Assignment: From the line containing "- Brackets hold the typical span" to the last line of the records below, retype every line exactly and output nothing else.

Stored data entries:
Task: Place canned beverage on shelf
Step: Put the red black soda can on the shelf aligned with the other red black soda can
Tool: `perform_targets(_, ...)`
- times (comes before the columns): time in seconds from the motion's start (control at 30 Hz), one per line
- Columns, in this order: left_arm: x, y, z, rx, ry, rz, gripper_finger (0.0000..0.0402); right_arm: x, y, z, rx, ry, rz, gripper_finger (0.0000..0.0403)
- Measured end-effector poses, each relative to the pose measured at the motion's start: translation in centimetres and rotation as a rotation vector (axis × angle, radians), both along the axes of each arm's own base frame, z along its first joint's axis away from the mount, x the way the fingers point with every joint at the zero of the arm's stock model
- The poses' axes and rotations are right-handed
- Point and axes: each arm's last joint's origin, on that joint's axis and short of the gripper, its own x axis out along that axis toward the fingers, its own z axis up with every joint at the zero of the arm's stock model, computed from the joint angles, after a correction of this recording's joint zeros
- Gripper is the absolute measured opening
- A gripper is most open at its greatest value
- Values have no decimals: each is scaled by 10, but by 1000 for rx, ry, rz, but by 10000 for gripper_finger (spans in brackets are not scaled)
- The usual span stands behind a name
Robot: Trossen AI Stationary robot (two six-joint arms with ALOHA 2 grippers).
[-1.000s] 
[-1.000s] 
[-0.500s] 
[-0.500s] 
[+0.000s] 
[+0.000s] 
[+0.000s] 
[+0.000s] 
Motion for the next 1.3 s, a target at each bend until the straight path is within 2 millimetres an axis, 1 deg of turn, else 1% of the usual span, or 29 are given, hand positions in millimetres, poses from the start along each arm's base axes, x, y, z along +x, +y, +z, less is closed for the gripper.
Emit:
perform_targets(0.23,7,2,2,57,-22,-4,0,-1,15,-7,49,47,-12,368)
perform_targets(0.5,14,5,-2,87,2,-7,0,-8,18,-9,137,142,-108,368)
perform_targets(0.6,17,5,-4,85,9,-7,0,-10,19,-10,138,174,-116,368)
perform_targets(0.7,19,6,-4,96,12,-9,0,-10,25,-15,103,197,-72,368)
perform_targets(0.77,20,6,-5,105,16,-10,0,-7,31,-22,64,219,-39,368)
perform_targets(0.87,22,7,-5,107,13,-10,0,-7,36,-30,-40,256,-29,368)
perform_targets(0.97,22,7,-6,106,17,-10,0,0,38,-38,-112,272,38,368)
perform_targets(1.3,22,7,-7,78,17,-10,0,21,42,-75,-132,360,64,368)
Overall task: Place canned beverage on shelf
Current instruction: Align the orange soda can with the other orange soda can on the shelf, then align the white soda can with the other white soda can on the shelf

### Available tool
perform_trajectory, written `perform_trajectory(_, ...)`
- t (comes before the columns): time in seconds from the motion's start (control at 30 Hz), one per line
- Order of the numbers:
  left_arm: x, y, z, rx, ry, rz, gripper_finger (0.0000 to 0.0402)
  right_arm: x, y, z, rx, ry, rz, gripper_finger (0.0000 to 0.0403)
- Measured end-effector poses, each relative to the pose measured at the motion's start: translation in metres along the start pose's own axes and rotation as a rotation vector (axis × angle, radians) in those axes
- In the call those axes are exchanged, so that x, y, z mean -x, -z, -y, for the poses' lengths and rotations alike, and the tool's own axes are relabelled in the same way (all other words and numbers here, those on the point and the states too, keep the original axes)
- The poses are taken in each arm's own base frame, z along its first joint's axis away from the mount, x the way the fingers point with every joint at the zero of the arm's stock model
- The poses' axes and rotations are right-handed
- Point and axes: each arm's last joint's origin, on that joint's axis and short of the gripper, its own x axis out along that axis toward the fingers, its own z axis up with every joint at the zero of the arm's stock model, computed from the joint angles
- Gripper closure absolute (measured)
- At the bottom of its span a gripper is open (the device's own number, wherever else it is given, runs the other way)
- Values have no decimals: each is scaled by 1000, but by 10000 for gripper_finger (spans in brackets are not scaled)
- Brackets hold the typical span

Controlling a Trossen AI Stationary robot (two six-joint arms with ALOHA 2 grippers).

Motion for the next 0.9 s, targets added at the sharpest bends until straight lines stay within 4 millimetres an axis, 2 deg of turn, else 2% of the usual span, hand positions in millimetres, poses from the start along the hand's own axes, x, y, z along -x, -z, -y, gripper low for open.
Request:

Solution to the exercise:
- Brackets hold the typical span

Controlling a Trossen AI Stationary robot (two six-joint arms with ALOHA 2 grippers).

Motion for the next 0.9 s, targets added at the sharpest bends until straight lines stay within 4 millimetres an axis, 2 deg of turn, else 2% of the usual span, hand positions in millimetres, poses from the start along the hand's own axes, x, y, z along -x, -z, -y, gripper low for open.
Request:

Work on the answer is now done.